**** EXERCISE INPUTS ****
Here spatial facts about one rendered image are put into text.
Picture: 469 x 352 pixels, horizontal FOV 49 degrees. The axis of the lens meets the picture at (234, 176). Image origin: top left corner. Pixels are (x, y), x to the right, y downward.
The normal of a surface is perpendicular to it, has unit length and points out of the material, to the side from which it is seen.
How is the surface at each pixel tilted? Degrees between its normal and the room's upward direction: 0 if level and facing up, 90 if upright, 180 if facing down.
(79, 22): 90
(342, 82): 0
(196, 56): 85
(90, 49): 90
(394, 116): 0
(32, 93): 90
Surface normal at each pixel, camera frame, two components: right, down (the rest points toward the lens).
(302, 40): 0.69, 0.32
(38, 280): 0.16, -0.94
****
**** EXERCISE INPUTS ****
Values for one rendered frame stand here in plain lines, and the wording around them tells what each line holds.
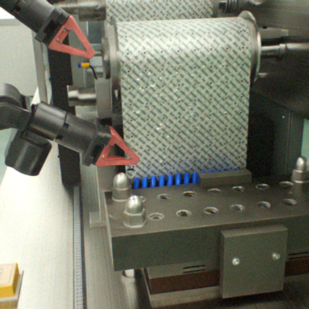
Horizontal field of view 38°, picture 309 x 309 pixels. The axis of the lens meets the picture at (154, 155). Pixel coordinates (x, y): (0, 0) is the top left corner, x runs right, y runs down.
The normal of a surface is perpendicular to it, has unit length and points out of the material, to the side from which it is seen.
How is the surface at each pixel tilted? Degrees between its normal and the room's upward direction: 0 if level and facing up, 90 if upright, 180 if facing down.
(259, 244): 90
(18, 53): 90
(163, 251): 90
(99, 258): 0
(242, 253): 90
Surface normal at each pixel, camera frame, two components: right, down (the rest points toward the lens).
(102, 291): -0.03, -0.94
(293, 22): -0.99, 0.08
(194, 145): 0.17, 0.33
****
**** EXERCISE INPUTS ****
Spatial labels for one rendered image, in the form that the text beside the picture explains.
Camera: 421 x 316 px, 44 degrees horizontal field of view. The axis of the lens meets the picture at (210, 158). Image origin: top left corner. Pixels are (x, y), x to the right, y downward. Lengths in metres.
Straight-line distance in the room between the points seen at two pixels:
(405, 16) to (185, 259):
****
• [PROBLEM DESCRIPTION]:
Count up the lines above in which the word "left" appears, and give nothing but that count.

• [RESULT FOR THIS TASK]:
3